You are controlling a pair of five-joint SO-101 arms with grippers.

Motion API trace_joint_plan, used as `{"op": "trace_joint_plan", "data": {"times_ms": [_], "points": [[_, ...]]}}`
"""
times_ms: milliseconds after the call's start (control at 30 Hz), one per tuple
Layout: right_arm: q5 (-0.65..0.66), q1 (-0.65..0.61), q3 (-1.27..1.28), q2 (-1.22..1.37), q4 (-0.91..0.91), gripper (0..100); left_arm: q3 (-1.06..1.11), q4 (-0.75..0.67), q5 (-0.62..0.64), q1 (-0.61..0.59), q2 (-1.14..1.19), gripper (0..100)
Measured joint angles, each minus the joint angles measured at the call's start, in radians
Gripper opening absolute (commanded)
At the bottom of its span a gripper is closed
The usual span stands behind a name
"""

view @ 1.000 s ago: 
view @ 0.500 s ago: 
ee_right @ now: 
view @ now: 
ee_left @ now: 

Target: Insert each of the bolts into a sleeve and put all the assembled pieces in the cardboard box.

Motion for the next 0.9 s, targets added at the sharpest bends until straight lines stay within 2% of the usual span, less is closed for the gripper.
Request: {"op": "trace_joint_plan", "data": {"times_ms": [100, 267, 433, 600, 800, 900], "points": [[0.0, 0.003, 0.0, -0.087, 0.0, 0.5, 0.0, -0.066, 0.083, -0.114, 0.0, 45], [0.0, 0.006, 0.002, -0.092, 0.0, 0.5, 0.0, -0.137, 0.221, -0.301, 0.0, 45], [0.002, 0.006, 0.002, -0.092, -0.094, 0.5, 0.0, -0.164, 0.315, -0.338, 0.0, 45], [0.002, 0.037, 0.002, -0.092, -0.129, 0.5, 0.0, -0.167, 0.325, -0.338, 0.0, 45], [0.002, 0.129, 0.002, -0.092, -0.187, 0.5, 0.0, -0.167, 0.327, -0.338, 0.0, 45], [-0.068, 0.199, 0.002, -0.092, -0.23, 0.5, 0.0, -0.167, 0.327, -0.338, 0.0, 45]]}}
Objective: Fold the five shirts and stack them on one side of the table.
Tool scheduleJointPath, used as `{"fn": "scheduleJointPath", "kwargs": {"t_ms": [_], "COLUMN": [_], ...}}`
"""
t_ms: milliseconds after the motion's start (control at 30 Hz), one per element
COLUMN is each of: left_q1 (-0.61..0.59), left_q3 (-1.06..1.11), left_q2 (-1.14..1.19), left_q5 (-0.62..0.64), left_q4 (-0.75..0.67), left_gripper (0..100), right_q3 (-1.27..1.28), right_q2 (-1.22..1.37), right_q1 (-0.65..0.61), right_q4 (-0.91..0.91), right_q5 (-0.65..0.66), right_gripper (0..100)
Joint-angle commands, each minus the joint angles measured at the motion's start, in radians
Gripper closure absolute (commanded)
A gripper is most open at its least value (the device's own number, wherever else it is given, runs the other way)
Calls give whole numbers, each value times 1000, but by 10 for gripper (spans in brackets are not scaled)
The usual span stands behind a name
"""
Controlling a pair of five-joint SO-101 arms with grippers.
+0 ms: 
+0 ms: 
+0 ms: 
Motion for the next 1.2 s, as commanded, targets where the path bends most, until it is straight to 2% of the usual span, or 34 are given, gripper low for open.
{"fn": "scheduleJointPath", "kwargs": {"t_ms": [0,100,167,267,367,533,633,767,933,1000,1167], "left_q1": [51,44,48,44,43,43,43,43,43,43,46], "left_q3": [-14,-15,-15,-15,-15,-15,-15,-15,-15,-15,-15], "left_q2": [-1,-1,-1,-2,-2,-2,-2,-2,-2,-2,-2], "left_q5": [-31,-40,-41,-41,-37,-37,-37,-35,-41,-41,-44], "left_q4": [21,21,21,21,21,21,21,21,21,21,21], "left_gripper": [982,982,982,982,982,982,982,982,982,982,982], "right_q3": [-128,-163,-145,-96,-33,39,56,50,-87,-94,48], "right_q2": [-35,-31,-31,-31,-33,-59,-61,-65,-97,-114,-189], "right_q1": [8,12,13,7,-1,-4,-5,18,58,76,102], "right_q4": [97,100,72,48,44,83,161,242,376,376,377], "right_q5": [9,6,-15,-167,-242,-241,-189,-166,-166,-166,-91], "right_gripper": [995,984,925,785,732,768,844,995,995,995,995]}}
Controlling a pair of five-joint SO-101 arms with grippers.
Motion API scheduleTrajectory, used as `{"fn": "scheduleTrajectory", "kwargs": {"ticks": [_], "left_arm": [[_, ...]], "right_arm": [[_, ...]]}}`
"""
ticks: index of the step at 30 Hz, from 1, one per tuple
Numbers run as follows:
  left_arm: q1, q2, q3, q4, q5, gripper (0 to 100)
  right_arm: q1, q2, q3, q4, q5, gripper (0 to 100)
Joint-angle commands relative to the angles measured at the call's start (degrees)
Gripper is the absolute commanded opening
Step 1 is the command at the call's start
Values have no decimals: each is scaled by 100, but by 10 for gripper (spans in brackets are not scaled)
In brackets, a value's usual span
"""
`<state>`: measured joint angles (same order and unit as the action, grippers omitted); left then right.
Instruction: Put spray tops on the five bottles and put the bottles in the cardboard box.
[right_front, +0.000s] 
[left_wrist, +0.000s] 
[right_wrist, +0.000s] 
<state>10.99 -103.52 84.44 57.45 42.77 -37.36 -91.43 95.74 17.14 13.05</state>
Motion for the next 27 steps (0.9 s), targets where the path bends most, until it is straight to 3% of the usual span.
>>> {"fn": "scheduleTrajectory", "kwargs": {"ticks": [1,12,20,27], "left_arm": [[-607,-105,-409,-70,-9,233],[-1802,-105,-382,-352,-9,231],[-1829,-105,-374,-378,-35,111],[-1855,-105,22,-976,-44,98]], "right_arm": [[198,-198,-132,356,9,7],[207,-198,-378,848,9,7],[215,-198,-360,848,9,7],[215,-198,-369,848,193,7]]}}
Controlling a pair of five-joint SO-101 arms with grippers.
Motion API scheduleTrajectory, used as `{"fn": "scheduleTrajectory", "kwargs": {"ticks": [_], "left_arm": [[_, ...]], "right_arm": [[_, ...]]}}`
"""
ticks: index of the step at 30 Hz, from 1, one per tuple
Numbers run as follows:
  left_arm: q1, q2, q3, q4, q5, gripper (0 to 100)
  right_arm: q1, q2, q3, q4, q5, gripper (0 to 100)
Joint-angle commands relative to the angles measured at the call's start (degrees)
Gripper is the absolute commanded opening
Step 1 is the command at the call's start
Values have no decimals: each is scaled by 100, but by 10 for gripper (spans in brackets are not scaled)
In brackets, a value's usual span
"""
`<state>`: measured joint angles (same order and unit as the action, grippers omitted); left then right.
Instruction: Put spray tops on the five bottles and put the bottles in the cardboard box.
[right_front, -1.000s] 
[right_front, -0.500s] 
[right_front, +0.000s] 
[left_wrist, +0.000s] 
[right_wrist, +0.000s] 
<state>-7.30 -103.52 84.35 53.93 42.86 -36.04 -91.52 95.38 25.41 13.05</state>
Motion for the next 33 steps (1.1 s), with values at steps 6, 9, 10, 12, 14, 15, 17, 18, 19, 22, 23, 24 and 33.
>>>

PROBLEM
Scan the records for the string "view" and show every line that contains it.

RESULT OF THE TASK
view @ 1.000 s ago: 
view @ 0.500 s ago: 
view @ now: 

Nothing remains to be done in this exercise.